In spite of this, a 54% majority of 18-29s reported that they had been active in helping others cope with bereavement compared to 26% of people aged 60 or above. More than a quarter of young adults said they had helped organize a funeral in the last year compared to 7% of the older age group.

The online survey of more than 2,000 adults showed that nearly three quarters of people – more than seven in 10 - who wanted to attend a funeral over the past year were unable to do so because of the pandemic.

The vast majority of mourners, 89%, said that people had not been able to say goodbye properly to those who have died, while a similar proportion, 84%, said that people had not been able to fulfil the funeral wishes of the person who died. Overall, 4 in 10 people said they had lost someone close to them since March 2020 from any cause, including Covid-19.

The majority of those surveyed said they believed the Church of England should provide both outdoor and indoor spaces for quiet reflection and prayer for those coping with death, dying and grief.

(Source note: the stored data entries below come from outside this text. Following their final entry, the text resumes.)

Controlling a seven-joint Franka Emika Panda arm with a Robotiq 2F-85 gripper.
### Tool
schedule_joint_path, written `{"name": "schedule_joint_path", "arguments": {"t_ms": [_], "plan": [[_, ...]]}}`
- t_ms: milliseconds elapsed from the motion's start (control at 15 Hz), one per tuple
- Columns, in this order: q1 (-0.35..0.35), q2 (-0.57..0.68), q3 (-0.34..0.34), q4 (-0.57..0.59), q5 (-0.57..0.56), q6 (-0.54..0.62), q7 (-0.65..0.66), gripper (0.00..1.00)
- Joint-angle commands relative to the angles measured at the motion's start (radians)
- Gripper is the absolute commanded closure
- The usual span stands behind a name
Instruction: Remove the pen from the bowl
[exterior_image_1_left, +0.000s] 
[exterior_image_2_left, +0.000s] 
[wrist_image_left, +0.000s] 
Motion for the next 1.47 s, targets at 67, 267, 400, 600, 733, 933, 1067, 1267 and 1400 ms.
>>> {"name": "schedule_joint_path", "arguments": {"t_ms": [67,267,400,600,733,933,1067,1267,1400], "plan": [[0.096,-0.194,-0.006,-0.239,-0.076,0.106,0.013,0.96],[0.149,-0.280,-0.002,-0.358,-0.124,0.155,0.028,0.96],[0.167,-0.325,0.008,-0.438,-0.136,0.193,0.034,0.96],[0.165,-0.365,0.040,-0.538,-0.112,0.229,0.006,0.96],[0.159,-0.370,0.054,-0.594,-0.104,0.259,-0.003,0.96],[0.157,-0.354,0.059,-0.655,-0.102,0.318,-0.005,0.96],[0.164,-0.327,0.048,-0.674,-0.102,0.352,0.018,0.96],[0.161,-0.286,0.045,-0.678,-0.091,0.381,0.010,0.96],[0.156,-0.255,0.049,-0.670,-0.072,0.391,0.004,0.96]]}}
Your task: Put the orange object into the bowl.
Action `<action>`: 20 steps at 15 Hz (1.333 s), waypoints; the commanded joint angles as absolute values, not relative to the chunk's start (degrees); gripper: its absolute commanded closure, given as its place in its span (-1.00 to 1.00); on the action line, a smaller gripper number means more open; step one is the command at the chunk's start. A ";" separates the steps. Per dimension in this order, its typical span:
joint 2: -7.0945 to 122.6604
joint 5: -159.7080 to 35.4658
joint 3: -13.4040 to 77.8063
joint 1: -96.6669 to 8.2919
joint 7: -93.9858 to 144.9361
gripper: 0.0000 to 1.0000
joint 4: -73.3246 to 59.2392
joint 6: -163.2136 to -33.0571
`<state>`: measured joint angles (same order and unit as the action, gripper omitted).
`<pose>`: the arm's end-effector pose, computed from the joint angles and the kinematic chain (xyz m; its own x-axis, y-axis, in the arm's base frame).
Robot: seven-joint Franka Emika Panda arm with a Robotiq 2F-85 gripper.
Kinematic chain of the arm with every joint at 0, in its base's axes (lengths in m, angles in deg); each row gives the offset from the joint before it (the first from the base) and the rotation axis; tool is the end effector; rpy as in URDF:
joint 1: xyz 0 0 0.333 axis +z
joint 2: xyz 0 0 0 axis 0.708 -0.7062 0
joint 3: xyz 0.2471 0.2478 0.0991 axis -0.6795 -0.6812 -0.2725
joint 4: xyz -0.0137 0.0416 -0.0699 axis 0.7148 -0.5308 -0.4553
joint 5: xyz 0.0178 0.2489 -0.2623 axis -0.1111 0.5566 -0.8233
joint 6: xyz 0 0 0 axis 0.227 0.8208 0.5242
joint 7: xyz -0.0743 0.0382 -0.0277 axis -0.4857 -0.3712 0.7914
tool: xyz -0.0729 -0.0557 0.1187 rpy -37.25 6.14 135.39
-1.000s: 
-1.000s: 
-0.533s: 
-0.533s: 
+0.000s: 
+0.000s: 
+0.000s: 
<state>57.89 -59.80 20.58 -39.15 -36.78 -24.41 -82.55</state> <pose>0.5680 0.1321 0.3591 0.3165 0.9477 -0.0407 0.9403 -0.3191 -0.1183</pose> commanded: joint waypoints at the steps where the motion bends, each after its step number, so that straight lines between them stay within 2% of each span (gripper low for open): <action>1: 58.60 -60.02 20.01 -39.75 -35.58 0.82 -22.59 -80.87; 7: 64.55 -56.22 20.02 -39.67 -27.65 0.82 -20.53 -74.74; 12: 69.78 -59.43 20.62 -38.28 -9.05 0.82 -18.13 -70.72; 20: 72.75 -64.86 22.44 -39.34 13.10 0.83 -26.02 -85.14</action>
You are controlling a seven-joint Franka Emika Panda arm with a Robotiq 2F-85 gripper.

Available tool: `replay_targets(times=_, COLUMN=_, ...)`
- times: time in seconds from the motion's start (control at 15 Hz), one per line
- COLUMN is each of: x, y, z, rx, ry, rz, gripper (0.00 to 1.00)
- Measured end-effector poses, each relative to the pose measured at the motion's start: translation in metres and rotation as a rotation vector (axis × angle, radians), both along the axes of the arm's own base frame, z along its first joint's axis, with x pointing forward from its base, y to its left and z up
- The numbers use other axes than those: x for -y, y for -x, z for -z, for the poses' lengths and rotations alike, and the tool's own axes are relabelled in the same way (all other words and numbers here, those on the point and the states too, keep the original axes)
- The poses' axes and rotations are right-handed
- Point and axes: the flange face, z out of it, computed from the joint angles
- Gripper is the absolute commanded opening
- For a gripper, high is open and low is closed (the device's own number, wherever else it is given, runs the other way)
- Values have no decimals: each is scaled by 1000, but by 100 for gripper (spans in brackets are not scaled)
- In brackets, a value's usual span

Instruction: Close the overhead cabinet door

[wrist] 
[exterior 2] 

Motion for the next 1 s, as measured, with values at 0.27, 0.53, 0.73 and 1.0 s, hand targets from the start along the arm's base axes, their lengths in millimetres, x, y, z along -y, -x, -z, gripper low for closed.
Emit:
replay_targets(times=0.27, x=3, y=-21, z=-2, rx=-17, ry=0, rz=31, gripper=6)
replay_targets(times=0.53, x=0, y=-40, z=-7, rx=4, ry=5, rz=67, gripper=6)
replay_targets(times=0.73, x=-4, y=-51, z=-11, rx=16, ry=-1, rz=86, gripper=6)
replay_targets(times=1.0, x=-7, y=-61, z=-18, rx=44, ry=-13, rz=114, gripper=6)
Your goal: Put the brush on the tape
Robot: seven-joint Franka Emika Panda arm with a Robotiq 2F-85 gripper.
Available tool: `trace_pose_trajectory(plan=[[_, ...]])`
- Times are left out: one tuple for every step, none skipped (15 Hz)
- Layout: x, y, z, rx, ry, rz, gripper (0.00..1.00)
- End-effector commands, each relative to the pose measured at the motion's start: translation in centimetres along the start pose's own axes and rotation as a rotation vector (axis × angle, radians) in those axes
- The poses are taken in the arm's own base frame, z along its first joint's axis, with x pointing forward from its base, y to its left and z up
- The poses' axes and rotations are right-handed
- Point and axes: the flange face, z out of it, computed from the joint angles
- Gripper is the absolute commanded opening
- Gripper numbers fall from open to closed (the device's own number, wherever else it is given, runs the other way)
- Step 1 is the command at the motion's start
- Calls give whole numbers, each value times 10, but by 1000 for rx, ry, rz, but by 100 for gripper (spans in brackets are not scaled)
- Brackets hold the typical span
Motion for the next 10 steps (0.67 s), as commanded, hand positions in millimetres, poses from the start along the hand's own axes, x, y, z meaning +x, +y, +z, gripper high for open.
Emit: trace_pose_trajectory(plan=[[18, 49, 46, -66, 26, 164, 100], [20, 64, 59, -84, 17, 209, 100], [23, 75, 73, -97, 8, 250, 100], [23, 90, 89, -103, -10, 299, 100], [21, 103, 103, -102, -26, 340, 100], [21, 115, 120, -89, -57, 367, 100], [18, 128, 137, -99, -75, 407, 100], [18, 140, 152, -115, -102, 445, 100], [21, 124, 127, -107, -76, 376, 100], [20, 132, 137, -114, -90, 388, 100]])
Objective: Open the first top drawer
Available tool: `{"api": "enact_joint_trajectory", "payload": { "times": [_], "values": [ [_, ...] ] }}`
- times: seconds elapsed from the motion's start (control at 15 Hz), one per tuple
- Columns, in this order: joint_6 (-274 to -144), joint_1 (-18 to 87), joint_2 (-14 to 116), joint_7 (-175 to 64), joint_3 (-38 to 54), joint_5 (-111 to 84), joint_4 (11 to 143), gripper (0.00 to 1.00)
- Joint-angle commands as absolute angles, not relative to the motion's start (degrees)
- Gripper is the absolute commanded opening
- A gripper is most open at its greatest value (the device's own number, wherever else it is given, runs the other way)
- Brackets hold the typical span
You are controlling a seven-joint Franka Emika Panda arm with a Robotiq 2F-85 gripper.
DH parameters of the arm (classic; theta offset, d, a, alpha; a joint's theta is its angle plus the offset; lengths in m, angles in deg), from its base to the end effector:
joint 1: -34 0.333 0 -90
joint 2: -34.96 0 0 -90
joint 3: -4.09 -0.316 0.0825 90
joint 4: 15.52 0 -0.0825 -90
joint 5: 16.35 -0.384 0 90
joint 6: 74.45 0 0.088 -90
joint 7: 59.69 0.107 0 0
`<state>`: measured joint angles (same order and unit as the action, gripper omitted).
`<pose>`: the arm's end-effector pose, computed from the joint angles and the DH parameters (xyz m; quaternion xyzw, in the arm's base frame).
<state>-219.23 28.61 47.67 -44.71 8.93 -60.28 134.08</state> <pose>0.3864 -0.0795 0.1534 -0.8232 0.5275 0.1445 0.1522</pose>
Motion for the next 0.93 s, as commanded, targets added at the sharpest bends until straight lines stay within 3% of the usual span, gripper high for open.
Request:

The findings have been released as Church of England cathedrals and parishes prepare to help mark the National Day of Reflection on Tuesday 23rd March, marking the first anniversary of lockdown.

Bishop Nicholas said:

“This year has been exceptionally hard for the bereaved, while those in ministry in the Diocese have done a wonderful job being alongside those who have lost loved ones, they have also found it a great source of frustration and sadness when they have been unable to offer a Christian farewell that allows relatives and friends to gather and comfort each other.

“This National Day of Reflection will give us all the opportunity to stop and remember all those who have lost loved ones during this difficult time and what that has meant for them. It will also allow us to pray together for them allowing them to know just how much they are in our thoughts.”

The National Day is being led by the Marie Curie charity, supported by organisations including the Church of England. Churches and cathedrals are being encouraged by the Central Council of Church Bellringers (CCCBR) to toll a bell at the end of the minute’s silence at midday on 23rd March.

Revd Canon Dr Sandra Millar, who heads the Church of England’s work on funerals, said:

“During this last year so many people have been unable to find comfort in their grief from being with others at a funeral or to hear a message of hope spoken.

“It has been particularly hard on many younger adults experiencing loss, perhaps for the first time, of grandparents and older relatives who may have been a key part of their lives. But our recent research also shows that under-30s are leading the way in reaching out to those who are bereaved with practical help and support."

The National Day of Reflection has received backing from the Archbishops of Canterbury and York and the Bishop of Portsmouth, who is chair of the Churches Funeral Group.